* Prompt
The answer must consist of the listing, reproduced exactly.

* Data extract
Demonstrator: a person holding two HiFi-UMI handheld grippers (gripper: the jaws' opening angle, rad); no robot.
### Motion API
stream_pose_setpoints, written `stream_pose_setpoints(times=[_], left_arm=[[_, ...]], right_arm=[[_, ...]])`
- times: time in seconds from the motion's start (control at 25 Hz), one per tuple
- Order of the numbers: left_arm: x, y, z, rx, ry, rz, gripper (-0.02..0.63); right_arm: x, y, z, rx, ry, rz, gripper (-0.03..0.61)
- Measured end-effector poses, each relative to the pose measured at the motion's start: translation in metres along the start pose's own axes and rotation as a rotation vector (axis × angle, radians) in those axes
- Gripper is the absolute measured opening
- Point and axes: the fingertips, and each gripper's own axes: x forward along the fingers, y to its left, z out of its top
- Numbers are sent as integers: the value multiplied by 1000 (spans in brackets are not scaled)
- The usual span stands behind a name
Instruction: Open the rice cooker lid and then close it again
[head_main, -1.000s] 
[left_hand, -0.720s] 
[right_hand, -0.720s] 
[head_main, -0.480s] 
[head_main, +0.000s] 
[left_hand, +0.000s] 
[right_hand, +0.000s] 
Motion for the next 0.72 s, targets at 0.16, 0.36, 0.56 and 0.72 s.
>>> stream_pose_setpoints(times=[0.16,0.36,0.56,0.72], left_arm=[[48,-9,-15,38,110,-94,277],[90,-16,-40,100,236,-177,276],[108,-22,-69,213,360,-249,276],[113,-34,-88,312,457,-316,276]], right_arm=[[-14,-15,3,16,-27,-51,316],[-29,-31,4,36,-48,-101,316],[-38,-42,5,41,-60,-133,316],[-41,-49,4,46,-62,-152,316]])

* Result
Demonstrator: a person holding two HiFi-UMI handheld grippers (gripper: the jaws' opening angle, rad); no robot.
### Motion API
stream_pose_setpoints, written `stream_pose_setpoints(times=[_], left_arm=[[_, ...]], right_arm=[[_, ...]])`
- times: time in seconds from the motion's start (control at 25 Hz), one per tuple
- Order of the numbers: left_arm: x, y, z, rx, ry, rz, gripper (-0.02..0.63); right_arm: x, y, z, rx, ry, rz, gripper (-0.03..0.61)
- Measured end-effector poses, each relative to the pose measured at the motion's start: translation in metres along the start pose's own axes and rotation as a rotation vector (axis × angle, radians) in those axes
- Gripper is the absolute measured opening
- Point and axes: the fingertips, and each gripper's own axes: x forward along the fingers, y to its left, z out of its top
- Numbers are sent as integers: the value multiplied by 1000 (spans in brackets are not scaled)
- The usual span stands behind a name
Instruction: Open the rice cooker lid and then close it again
[head_main, -1.000s] 
[left_hand, -0.720s] 
[right_hand, -0.720s] 
[head_main, -0.480s] 
[head_main, +0.000s] 
[left_hand, +0.000s] 
[right_hand, +0.000s] 
Motion for the next 0.72 s, targets at 0.16, 0.36, 0.56 and 0.72 s.
>>> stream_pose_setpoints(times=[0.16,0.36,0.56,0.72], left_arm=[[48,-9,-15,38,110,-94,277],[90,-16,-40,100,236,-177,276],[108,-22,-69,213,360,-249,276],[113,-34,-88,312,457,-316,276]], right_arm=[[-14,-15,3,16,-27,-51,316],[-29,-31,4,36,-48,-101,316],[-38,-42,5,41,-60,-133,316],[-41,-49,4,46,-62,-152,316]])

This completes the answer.